The British Labour Party should be on the cusp of an historic triumph. The main opposition party faces one of the most incompetent administrations in any major European state in the postwar era: a lurching, hopelessly riven Conservative party led by a zombie figurehead, kept in power by an ultra-conservative single-issue outfit from Northern Ireland, and unable to come up with a workable policy on the most consequential issue of the past half a century.
In any other circumstances, a Tory rout at the next election would be a foregone conclusion. Instead, the election is a toss-up. Rather than benefiting from the Tory meltdown, Labour has put its own dysfunction on full display. It too is deeply split on Brexit. When its senior figures are not straining to explain their own contortions on the issue, they seem to spend their time defending the party from allegations of anti-Semitism or fears of an impending implosion. Their problems worsened on Monday when seven MPs announced they were leaving the party. It's the biggest breakaway since four senior Labour figures quit in 1981 to form the Social Democratic party.
Monday's defections will make it even more difficult to stop Brexit
Contrary to what Labour’s opponents claim, this is not entirely Jeremy Corbyn’s fault. The demonisation of the Labour leader by the right-wing British press as a threat to the United Kingdom’s security and welfare is rooted less in his own domestic policies – not all that radical by modern European standards – than in the fact that many of those policies resonate with a large part of the electorate. He was right to put social justice at the heart of the Labour agenda. And while Corbyn has certainly brought the ideological tensions between centrists and left-wingers in the party to the surface, he didn’t create them.
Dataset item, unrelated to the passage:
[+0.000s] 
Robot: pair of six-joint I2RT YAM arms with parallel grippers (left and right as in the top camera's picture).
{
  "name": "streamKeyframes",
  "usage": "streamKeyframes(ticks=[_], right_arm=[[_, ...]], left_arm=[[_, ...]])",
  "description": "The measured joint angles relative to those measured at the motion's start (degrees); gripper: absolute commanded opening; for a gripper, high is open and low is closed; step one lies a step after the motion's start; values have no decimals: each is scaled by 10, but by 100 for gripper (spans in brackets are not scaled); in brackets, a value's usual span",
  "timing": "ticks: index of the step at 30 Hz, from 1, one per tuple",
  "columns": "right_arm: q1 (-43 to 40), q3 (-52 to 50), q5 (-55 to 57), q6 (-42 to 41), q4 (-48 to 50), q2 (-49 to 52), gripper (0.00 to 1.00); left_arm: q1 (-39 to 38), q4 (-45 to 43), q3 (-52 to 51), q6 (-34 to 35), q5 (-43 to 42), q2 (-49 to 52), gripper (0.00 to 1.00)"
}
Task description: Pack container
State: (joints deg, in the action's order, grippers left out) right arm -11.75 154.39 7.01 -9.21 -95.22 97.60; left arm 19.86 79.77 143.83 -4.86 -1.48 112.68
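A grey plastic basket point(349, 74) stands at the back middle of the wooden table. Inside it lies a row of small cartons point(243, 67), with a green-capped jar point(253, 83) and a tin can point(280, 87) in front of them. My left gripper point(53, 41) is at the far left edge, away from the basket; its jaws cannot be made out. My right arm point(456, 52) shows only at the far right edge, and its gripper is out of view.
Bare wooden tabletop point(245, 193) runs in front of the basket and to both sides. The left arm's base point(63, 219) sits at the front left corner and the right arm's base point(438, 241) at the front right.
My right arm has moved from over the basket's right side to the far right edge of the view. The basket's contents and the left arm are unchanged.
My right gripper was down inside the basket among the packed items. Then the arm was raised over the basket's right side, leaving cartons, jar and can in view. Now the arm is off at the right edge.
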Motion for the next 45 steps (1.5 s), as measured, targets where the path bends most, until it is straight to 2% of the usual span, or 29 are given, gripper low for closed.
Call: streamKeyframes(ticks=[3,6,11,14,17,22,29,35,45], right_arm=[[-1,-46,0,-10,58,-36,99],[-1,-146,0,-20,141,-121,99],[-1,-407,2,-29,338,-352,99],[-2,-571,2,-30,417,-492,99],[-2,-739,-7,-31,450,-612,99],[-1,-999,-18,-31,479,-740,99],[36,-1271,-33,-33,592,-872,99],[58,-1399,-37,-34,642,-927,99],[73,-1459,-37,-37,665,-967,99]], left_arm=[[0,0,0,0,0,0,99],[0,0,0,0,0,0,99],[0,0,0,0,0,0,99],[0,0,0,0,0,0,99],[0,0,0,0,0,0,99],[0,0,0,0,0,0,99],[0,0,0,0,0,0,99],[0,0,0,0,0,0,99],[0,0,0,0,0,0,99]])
And yet Corbyn is a poor leader whose weaknesses have been cruelly exposed by the historical moment we are living through. His lack of intellectual curiosity, his intolerance of dissent and his doctrinaire faith in ideas he formed in the 1970s leave him ill-equipped to lead a major party, let alone a broad church like Labour. Time and again, on big issues – Venezuela, Russia, Syria, and many more – Corbyn has got it wrong. Most damning of all, however, is his mishandling of the Brexit debacle. Labour members hate Brexit and want a second referendum. Yet the leader who made a virtue of obeying the membership on all matters studiously ignores them on the biggest issue of all. That is because he, a eurosceptic, wants the UK to leave the EU. If that imperils the future of his party and makes his voters poorer, so be it.
Monday’s defections are understandable. Sadly, however, they will make it even more difficult to stop Brexit. Because by associating the “people’s vote” demand with those who have set themselves up as Corbyn’s challengers, the party leader may now see a concession on a referendum as a capitulation to his enemies.